═════ Dataset content

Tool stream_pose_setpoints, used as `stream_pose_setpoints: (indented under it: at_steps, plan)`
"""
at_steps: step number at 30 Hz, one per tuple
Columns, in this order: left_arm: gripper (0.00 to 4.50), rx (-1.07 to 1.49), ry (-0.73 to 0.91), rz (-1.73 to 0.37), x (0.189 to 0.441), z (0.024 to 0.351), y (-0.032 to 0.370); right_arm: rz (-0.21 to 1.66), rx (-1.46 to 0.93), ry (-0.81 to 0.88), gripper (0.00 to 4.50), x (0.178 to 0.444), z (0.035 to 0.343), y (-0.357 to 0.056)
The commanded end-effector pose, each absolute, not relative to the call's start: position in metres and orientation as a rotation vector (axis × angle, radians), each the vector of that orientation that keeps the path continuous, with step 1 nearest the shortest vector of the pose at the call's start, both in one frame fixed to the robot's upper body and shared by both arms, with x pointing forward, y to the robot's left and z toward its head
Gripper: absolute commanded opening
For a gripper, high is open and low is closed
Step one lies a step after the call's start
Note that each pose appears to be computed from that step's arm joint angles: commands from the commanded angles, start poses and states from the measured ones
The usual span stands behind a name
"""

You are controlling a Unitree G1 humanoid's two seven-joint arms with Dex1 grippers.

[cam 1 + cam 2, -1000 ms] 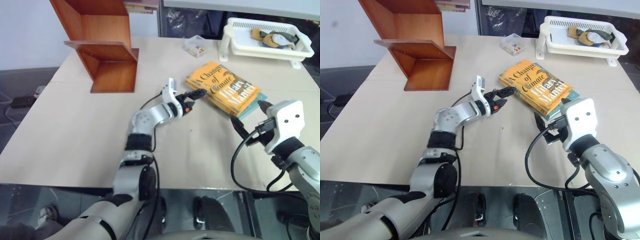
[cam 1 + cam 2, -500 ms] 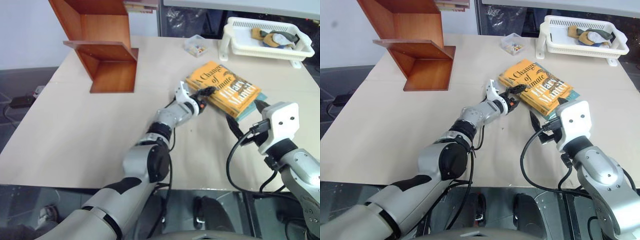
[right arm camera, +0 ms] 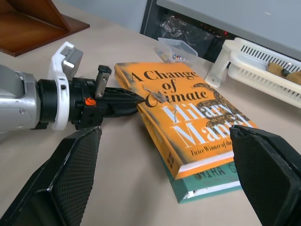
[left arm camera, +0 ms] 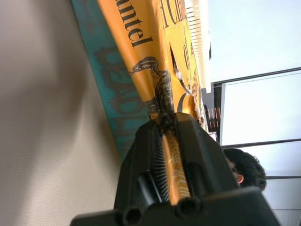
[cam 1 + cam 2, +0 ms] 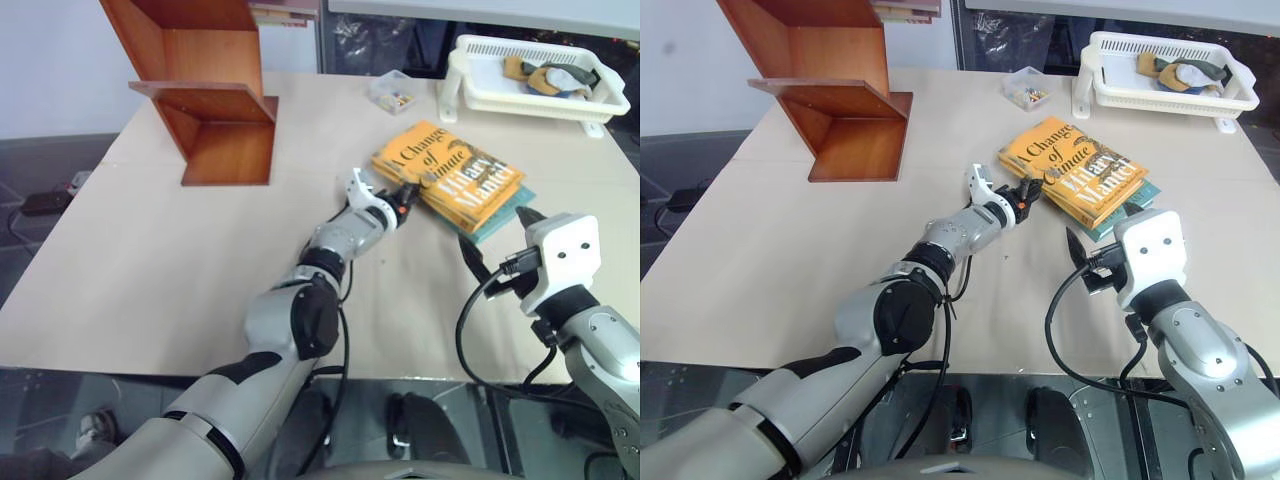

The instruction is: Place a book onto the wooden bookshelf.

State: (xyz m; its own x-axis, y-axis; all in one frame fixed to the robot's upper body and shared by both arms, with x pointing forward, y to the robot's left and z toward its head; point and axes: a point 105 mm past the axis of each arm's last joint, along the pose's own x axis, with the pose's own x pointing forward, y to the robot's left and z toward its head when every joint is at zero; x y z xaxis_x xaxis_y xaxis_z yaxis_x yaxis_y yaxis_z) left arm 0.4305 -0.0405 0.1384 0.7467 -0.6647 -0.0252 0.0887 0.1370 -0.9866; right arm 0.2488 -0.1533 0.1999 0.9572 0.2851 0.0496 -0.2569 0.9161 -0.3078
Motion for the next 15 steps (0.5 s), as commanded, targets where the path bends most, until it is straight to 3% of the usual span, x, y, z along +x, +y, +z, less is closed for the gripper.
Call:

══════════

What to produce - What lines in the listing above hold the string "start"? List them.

Final answer -
The commanded end-effector pose, each absolute, not relative to the call's start: position in metres and orientation as a rotation vector (axis × angle, radians), each the vector of that orientation that keeps the path continuous, with step 1 nearest the shortest vector of the pose at the call's start, both in one frame fixed to the robot's upper body and shared by both arms, with x pointing forward, y to the robot's left and z toward its head
Step one lies a step after the call's start
Note that each pose appears to be computed from that step's arm joint angles: commands from the commanded angles, start poses and states from the measured ones

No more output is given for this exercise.